Given numbers $a$ and $b$; $a, b \ge 1.$
I'm trying to prove $$a\sqrt{b-1} +b\sqrt{a - 1} \le ab.$$ Also conditions for turning it to equality. I tried to use AM-GM to the $(a - 1)(b - 1)$, which less than ab, but got nothing.
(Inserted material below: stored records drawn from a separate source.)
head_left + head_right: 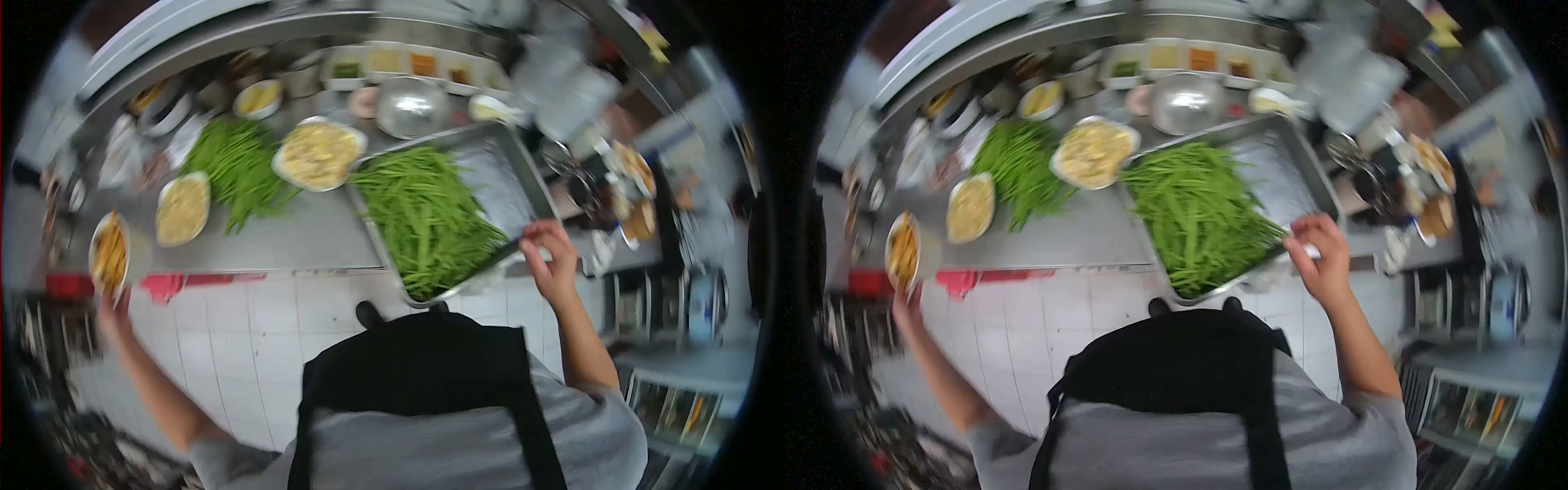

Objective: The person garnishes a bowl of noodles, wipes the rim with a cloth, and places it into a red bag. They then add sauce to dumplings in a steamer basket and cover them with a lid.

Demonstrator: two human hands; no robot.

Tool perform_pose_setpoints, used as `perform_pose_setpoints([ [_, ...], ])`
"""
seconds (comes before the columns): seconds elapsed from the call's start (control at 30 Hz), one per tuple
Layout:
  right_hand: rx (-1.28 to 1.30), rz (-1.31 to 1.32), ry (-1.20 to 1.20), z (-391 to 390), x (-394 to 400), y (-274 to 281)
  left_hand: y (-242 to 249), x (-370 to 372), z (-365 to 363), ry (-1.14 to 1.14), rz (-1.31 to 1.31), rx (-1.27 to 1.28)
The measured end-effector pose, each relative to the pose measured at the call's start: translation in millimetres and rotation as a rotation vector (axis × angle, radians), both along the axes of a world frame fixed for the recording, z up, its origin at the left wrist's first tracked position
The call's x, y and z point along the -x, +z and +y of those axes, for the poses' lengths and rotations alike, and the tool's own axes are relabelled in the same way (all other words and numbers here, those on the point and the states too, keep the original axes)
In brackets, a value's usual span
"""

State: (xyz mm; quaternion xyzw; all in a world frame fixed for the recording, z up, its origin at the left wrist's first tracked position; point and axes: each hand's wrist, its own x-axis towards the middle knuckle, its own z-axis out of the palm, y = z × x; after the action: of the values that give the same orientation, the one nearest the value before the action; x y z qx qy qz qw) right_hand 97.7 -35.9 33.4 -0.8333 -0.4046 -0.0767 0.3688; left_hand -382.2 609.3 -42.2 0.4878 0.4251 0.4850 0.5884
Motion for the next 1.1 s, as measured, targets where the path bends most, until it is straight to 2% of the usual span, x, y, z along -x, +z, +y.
perform_pose_setpoints([
  [0.03, -0.006, -0.057, -0.104, -14.2, -10.3, 0.1, 27.1, -13.3, -30.4, 0.047, 0.038, 0.078],
  [0.13, 0.016, -0.127, -0.387, -69.2, -47.9, 7.0, 56.7, -41.8, -106.3, 0.005, 0.089, 0.166],
  [0.2, -0.109, -0.019, -0.597, -104.8, -77.3, 10.3, 34.2, -42.8, -124.3, -0.154, 0.063, 0.235],
  [0.27, -0.146, -0.046, -0.679, -119.7, -95.3, 27.1, 2.1, -61.7, -146.9, -0.285, 0.056, 0.336],
  [0.33, 0.073, -0.038, -0.613, -134.8, -119.9, 27.2, -16.4, -108.4, -196.3, -0.347, -0.065, 0.382],
  [0.43, 0.327, -0.118, -0.376, -133.2, -174.1, 14.7, -34.8, -175.1, -259.2, -0.282, -0.017, 0.424],
  [0.47, 0.336, -0.134, -0.311, -120.8, -187.7, 11.2, -32.4, -198.9, -282.8, -0.233, -0.024, 0.437],
  [0.5, 0.346, -0.151, -0.245, -104.0, -203.8, 6.8, -44.7, -209.0, -286.3, -0.299, -0.086, 0.433],
  [0.53, 0.621, -0.212, -0.205, -82.3, -256.3, -20.7, -56.8, -225.6, -293.4, -0.283, -0.126, 0.332],
  [0.57, 0.795, -0.136, -0.369, -66.9, -280.2, -37.6, -54.4, -233.1, -299.1, -0.287, -0.143, 0.326],
  [0.67, 1.156, -0.158, -0.302, -46.9, -298.1, -36.6, -62.7, -248.6, -301.1, -0.215, -0.12, 0.349],
  [0.73, 1.191, -0.262, -0.27, -43.8, -319.5, -49.6, -60.6, -256.1, -316.4, -0.173, -0.149, 0.334],
  [0.77, 1.26, -0.359, -0.17, -41.8, -307.3, -31.3, -56.2, -259.5, -326.4, -0.181, -0.142, 0.34],
  [0.8, 1.279, -0.209, -0.21, -35.1, -302.6, -16.6, -51.5, -262.8, -337.3, -0.178, -0.133, 0.348],
  [0.83, 1.186, -0.309, -0.037, -47.4, -325.4, -24.2, -51.1, -265.4, -344.3, -0.164, -0.131, 0.37],
  [0.9, 1.351, -0.484, 0.251, -53.8, -374.9, -49.5, -44.3, -274.3, -358.8, -0.116, -0.204, 0.38],
  [0.93, 1.302, -0.477, 0.249, -57.6, -388.9, -61.3, -44.5, -278.3, -361.4, -0.049, -0.215, 0.388],
  [1.0, 1.237, -0.301, -0.006, -50.3, -334.4, -41.6, -48.5, -276.2, -361.8, -0.076, -0.254, 0.377],
  [1.07, 1.299, -0.328, 0.0, -54.3, -352.4, -62.8, -52.5, -273.4, -358.7, -0.117, -0.27, 0.376],
  [1.1, 1.356, -0.268, 0.009, -47.0, -350.4, -56.2, -51.4, -270.6, -359.3, -0.117, -0.253, 0.392],
])
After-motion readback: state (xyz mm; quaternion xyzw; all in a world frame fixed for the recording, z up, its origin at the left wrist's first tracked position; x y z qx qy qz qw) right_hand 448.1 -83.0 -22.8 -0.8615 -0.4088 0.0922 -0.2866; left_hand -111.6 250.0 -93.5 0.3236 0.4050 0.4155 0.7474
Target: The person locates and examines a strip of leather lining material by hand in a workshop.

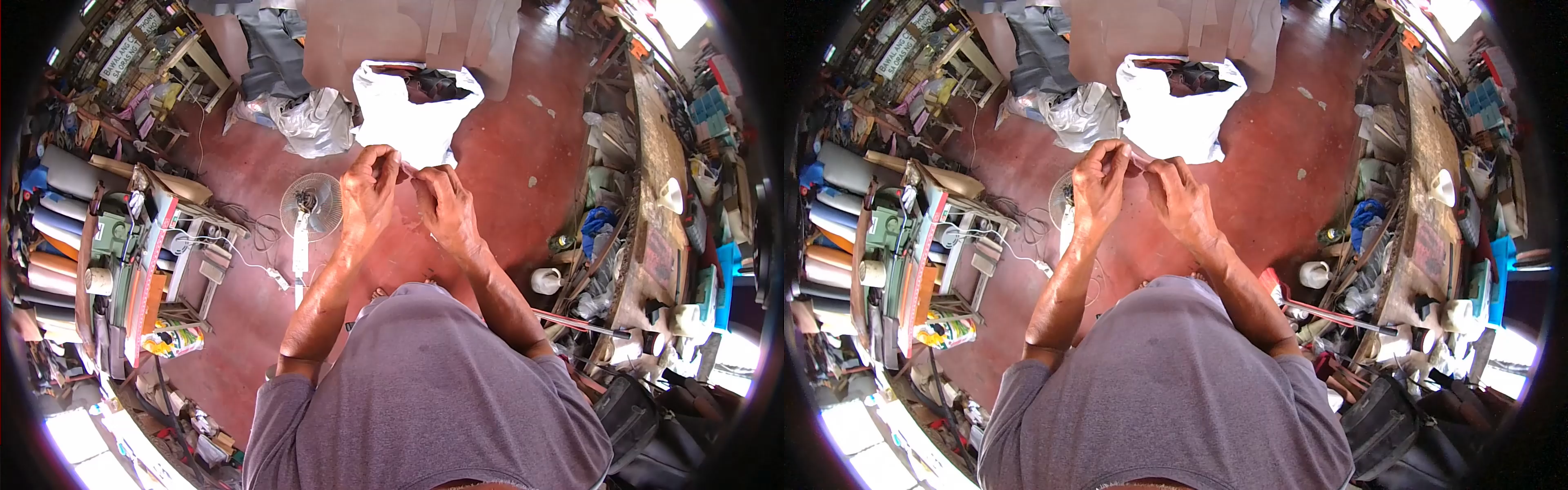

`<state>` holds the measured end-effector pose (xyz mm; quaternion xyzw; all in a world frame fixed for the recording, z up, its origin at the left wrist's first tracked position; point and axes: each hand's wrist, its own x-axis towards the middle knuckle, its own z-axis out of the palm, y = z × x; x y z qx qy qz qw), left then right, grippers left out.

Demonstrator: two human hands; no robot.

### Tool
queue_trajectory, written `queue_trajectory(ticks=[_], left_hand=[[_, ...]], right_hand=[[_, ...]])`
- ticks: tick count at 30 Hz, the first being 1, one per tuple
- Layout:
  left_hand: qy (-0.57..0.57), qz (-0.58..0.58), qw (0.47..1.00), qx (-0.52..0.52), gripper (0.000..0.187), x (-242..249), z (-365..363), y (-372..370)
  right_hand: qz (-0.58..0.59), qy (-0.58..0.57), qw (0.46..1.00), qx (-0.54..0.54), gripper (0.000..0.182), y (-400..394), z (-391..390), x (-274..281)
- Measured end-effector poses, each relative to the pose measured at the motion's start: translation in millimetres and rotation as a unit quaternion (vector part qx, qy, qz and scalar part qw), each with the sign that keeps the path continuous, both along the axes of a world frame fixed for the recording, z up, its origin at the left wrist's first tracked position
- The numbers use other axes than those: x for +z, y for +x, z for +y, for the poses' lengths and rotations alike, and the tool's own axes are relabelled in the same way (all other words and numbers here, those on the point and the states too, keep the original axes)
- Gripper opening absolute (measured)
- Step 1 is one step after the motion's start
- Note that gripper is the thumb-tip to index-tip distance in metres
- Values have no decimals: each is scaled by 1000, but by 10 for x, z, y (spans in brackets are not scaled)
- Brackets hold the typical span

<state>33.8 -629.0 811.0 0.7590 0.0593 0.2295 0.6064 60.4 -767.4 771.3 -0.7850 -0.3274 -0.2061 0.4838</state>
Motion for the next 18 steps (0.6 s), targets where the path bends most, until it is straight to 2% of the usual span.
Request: queue_trajectory(ticks=[5, 8, 11, 14, 18], left_hand=[[-44, -49, 998, -18, 14, -16, -79, -27], [27, -51, 998, 17, 14, -32, -67, -38], [-9, -35, 999, 11, 14, 8, -84, -50], [29, -63, 997, 32, 17, 6, -92, -55], [0, -45, 999, 30, 17, -70, -60, -32]], right_hand=[[16, 66, 998, 7, 24, 35, 46, 81], [29, 91, 995, 0, 29, 9, 82, 145], [54, 72, 995, -42, 36, -24, 94, 123], [45, 102, 993, -40, 34, -13, 135, 147], [59, 93, 994, 5, 24, 13, 111, 162]])
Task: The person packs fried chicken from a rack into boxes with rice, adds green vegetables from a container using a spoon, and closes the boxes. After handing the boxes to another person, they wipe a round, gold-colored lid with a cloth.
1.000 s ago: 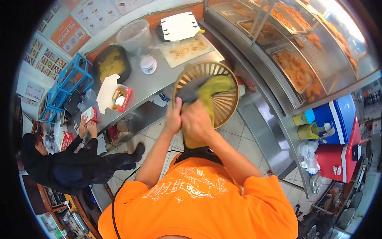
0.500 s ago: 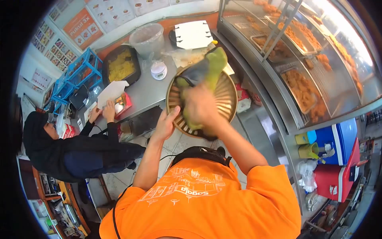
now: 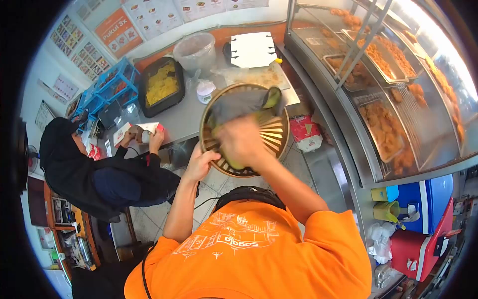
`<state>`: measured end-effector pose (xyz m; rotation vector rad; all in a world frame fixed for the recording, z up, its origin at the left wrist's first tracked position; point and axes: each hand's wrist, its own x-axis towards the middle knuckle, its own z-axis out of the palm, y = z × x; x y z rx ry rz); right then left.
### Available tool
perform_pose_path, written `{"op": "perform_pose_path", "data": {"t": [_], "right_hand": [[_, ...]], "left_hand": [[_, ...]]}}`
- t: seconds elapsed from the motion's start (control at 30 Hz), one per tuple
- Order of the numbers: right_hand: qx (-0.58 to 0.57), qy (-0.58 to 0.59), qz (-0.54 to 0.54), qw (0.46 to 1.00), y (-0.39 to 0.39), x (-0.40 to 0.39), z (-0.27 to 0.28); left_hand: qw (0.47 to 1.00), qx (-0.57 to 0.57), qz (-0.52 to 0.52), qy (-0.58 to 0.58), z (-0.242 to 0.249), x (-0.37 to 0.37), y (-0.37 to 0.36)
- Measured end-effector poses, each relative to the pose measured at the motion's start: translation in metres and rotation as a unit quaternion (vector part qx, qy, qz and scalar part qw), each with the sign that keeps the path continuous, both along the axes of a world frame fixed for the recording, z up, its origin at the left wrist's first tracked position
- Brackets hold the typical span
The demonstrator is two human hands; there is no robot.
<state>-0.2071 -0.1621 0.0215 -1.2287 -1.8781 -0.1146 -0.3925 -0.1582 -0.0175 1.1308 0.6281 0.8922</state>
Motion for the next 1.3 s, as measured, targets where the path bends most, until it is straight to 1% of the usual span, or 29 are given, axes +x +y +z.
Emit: {"op": "perform_pose_path", "data": {"t": [0.03,0.07,0.1,0.13,0.17,0.2,0.23,0.3,0.37,0.4,0.43,0.47,0.5,0.53,0.57,0.6,0.63,0.67,0.7,0.83,0.9,0.97,1.03,1.07,1.1,1.13,1.17,1.27,1.3], "right_hand": [[0.131,-0.023,0.071,0.989,-0.001,-0.004,0.014],[0.012,-0.029,0.095,0.995,0.003,0.005,0.005],[0.008,-0.024,0.090,0.996,0.014,0.010,-0.002],[-0.096,0.019,-0.023,0.995,0.029,0.015,-0.008],[-0.193,0.056,-0.133,0.970,0.038,0.017,-0.006],[0.087,0.044,-0.178,0.979,0.040,0.017,-0.005],[-0.333,0.046,-0.189,0.923,0.022,0.009,-0.009],[-0.217,0.043,-0.193,0.956,-0.002,0.008,-0.034],[-0.156,0.044,-0.199,0.967,-0.034,0.007,-0.038],[-0.046,0.038,-0.216,0.975,-0.041,0.008,-0.040],[-0.051,0.038,-0.214,0.975,-0.042,0.011,-0.042],[-0.208,0.044,-0.207,0.955,-0.039,0.016,-0.044],[-0.356,0.049,-0.195,0.913,-0.033,0.022,-0.044],[-0.169,0.086,-0.176,0.966,-0.015,0.027,-0.053],[-0.091,0.111,-0.165,0.976,0.001,0.026,-0.039],[-0.182,0.135,-0.162,0.960,0.004,0.018,-0.010],[-0.180,0.139,-0.160,0.961,0.011,0.012,0.009],[-0.025,0.106,-0.108,0.988,0.019,0.007,0.026],[0.131,0.069,-0.052,0.988,0.023,0.001,0.034],[0.062,0.049,0.017,0.997,0.013,-0.017,0.018],[-0.059,0.072,0.049,0.994,-0.014,-0.020,0.006],[0.012,0.046,0.038,0.998,-0.036,-0.013,0.012],[0.052,0.043,0.033,0.997,-0.026,-0.012,0.028],[-0.162,0.020,0.002,0.987,-0.020,-0.011,0.043],[-0.364,-0.004,-0.031,0.931,-0.012,-0.010,0.052],[-0.202,0.023,-0.009,0.979,-0.001,-0.011,0.037],[-0.202,0.024,-0.010,0.979,-0.004,-0.013,0.033],[0.030,0.037,0.012,0.999,-0.024,-0.019,0.029],[0.033,0.036,0.014,0.999,-0.030,-0.018,0.029]], "left_hand": [[0.999,0.020,0.024,0.013,-0.003,0.003,0.001],[0.994,-0.017,0.107,-0.029,0.002,0.011,-0.004],[0.994,-0.020,0.102,-0.023,0.002,0.016,-0.006],[0.986,-0.023,0.155,-0.061,0.002,0.020,-0.009],[0.972,-0.021,0.210,-0.104,0.003,0.025,-0.009],[0.962,0.005,0.244,-0.122,0.007,0.031,-0.008],[0.961,0.006,0.248,-0.121,0.009,0.032,-0.010],[0.944,0.043,0.298,-0.134,0.012,0.033,-0.012],[0.929,0.021,0.329,-0.165,0.022,0.045,-0.023],[0.930,0.024,0.333,-0.153,0.022,0.046,-0.027],[0.931,0.025,0.334,-0.142,0.021,0.046,-0.030],[0.935,0.004,0.314,-0.166,0.017,0.045,-0.031],[0.935,0.001,0.313,-0.165,0.012,0.044,-0.030],[0.948,-0.008,0.281,-0.151,0.005,0.044,-0.030],[0.959,-0.016,0.249,-0.138,0.000,0.042,-0.029],[0.962,-0.035,0.239,-0.130,-0.001,0.039,-0.027],[0.962,-0.031,0.239,-0.127,0.001,0.035,-0.024],[0.967,-0.022,0.224,-0.119,0.003,0.031,-0.020],[0.971,-0.014,0.211,-0.112,0.006,0.027,-0.018],[0.941,0.019,0.300,-0.156,0.041,0.022,-0.018],[0.935,0.035,0.321,-0.148,0.040,0.017,-0.018],[0.928,0.034,0.335,-0.158,0.052,0.022,-0.027],[0.946,0.025,0.295,-0.133,0.023,0.012,-0.029],[0.952,0.018,0.292,-0.092,0.022,0.013,-0.037],[0.957,0.016,0.285,-0.052,0.024,0.017,-0.041],[0.946,0.010,0.295,-0.132,0.029,0.022,-0.041],[0.938,0.044,0.311,-0.144,0.050,0.025,-0.041],[0.926,0.073,0.332,-0.162,0.046,0.016,-0.033],[0.925,0.075,0.334,-0.164,0.044,0.014,-0.034]]}}
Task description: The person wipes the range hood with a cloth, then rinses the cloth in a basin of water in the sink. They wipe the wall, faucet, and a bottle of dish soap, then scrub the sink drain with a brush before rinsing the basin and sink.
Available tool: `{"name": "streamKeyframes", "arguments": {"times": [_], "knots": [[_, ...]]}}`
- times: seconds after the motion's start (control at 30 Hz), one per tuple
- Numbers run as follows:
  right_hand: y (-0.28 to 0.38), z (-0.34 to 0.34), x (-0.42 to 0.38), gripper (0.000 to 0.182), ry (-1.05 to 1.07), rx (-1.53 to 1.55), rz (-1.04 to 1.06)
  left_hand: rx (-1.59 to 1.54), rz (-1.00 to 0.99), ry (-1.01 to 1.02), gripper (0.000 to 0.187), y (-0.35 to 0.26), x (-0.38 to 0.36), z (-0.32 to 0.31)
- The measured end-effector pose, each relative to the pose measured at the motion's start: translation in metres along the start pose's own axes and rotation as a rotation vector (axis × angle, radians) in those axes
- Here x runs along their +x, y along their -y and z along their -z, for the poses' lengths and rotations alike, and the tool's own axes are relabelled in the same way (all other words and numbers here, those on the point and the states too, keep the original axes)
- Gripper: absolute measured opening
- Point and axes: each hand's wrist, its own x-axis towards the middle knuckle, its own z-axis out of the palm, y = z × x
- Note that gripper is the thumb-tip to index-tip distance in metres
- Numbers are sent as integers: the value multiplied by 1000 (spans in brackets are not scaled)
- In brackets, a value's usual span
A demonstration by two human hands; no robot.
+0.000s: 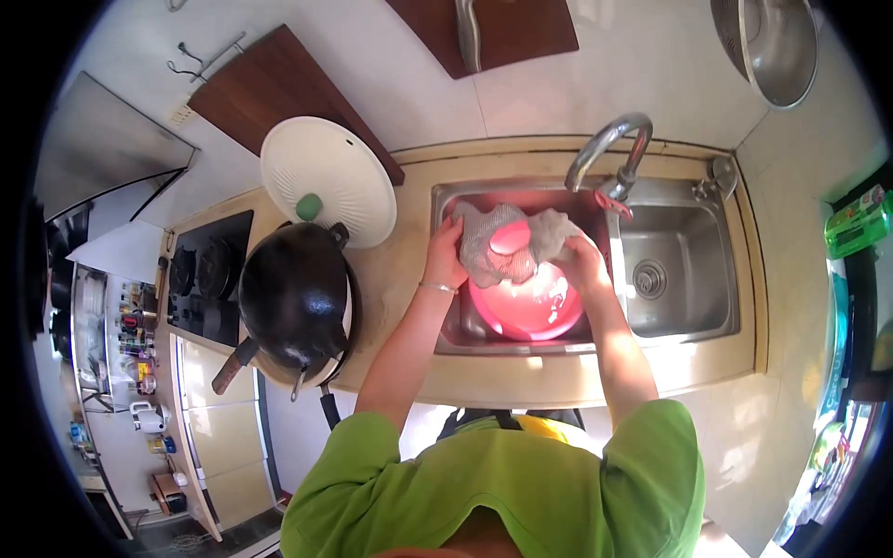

Applying AM-GM to $a\sqrt{b-1}$ and $b\sqrt{a - 1}$ also didn't give me some result. How can i do it?
On
Set $x=a-1,y=b-1.$
$$\begin{aligned}LHS&=(x+1)\sqrt y +(y+1)\sqrt x\\\\ &=\frac{(x+1)(y+1)}{2}\cdot \left[\frac{2}{\sqrt y + \frac{1}{\sqrt y}}+\frac{2}{\sqrt x + \frac{1}{\sqrt x}}\right]\\\\&\leq(x+1)(y+1)=RHS,\end{aligned}$$
because $t+{1\over t} \geq 2\;$ for all $t>0.$
Equality occurs when $t=1$ or, in terms of $a$ and $b,$ when $a=b=2.$
On
Even though this problem have elementary solutions, I am a fan of using trigonometric methods to inequalities. Given $a, b\ge1,$ we can find unique $\phi,\psi\in\left[0, \frac{\pi}2\right)$ such that $a=\sec^2\phi$ and $b=\sec^2\psi.$ Since $$1+\tan^2\theta=\sec^2\theta$$ for any angle (other than odd multiples of $\pi/2$), LHS of the required inequality reduces to $$\sec^2\phi\tan\psi\,+\sec^2\psi\tan\phi\,=\dfrac12\sec^2\phi\sec^2\psi(\sin 2\psi\,+\sin 2\phi).$$ Now using the fact that $0\le\sin\theta\lt1$ for any $\theta\in\left[0, \pi\right),$ we get the solution.
We have $\sqrt{x-1}\leq x/2$: this is because the LHS is concave and tangent-line equality occurs at $x=2$. So we have $$ a\sqrt{b-1}+b\sqrt{a-1}\leq a(b/2)+b(a/2) =ab $$